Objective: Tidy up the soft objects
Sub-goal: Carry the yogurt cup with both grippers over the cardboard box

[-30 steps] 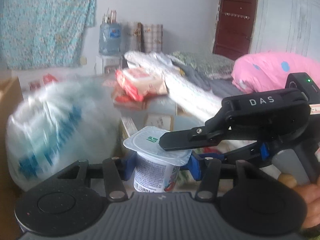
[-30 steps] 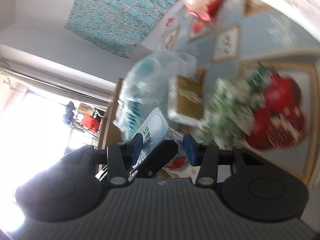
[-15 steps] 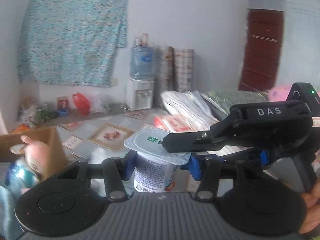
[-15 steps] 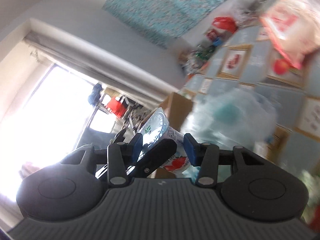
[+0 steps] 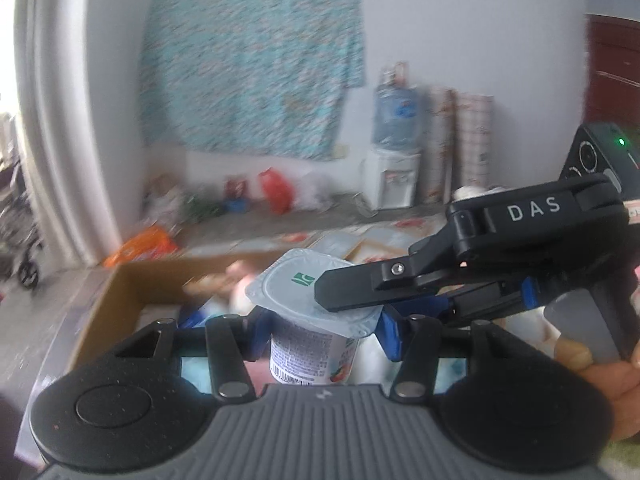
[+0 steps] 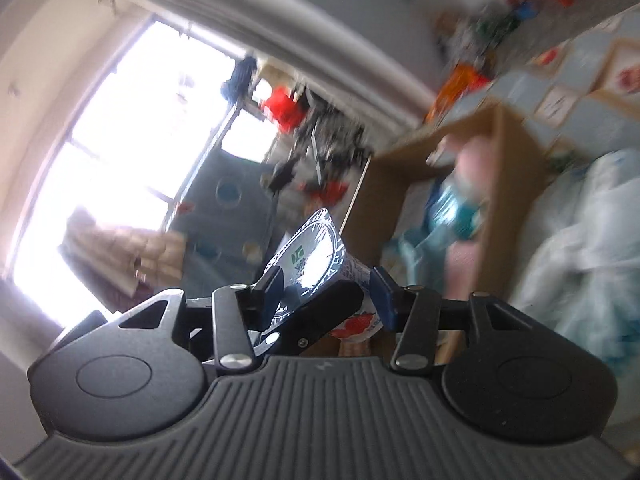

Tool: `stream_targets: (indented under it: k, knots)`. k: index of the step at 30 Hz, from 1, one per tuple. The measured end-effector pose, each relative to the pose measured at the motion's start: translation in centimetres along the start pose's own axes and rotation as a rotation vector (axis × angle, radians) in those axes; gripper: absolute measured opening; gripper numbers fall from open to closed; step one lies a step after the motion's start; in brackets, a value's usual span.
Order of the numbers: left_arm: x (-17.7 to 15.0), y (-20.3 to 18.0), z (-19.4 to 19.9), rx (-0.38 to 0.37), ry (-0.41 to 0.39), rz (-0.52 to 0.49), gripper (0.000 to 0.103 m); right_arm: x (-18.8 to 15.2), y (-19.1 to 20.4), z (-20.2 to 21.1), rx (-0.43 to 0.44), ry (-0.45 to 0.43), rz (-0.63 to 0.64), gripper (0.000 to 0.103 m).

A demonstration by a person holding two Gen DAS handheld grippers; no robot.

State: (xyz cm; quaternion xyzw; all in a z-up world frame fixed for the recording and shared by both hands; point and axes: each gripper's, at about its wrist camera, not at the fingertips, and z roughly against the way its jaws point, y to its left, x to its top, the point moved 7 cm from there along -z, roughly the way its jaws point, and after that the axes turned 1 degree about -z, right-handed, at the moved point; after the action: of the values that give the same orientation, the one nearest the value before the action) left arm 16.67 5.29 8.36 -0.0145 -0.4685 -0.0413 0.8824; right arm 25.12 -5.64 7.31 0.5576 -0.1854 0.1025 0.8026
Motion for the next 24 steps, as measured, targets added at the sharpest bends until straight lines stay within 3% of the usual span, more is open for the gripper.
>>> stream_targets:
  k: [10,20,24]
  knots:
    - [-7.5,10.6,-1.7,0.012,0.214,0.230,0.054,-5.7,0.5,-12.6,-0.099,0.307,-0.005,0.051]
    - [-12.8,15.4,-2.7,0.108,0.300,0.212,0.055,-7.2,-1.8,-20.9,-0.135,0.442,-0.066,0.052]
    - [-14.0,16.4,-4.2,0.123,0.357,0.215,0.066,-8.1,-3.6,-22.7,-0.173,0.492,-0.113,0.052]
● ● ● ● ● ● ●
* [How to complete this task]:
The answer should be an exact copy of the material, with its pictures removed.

* [Exercise result]:
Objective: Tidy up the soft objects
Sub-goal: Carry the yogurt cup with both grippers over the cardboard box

[-30 steps] 
[-30 steps] 
[-15 steps] 
[-15 steps] 
[+0 steps] 
[+0 steps] 

Tool: `stream_targets: (indented under it: k, knots)`. k: index of the step at 30 Hz, from 1, one per tuple. The measured end-effector pose, each relative to the pose measured at the motion's start: translation in centimetres along the start pose's own axes and rotation as a rotation vector (axis × angle, radians) in those axes; gripper: absolute measured opening; gripper numbers fall from open to closed; step one lies a step after the motion's start; in brackets, a value's usual span.
Order of the numbers: left_arm: x (-17.7 to 15.0), y (-20.3 to 18.0), z (-19.4 to 19.9), rx (-0.38 to 0.37), ry (-0.41 to 0.39), rz (-0.52 to 0.49), gripper (0.000 to 0.103 m); right_arm: x (-18.8 to 15.2), y (-19.1 to 20.4), z (-20.2 to 21.1), rx (-0.43 to 0.44), ry (-0.45 to 0.43), rz (-0.63 to 0.64), gripper (0.000 to 0.103 m).

A demonstration by a person holding two Gen DAS handheld grippers; no robot.

State: (xyz cm; quaternion xyzw; all in a z-up world frame fixed for the recording and shared by both hands; point and axes: each gripper's, at about its wrist camera, not at the fingertips, and z roughly against the way its jaws point, y to its left, x to its top, the point moved 7 cm from there along -z, roughly the way its jaws point, and after that the axes turned 1 degree about -z, right-handed, at the moved point; after the action: of the values that give the same orientation, the one nearest the value before the action) left arm 16.67 5.29 8.36 -0.0145 -0.4685 -0.0413 0.8824; right arm 25.12 -5.64 7.31 0.5576 -0.1854 0.1025 0.8026
Motion for the next 24 steps, as measured, targets added at the sharpest bends until straight lines stay within 3% of the usual span, more is open for the gripper.
>>> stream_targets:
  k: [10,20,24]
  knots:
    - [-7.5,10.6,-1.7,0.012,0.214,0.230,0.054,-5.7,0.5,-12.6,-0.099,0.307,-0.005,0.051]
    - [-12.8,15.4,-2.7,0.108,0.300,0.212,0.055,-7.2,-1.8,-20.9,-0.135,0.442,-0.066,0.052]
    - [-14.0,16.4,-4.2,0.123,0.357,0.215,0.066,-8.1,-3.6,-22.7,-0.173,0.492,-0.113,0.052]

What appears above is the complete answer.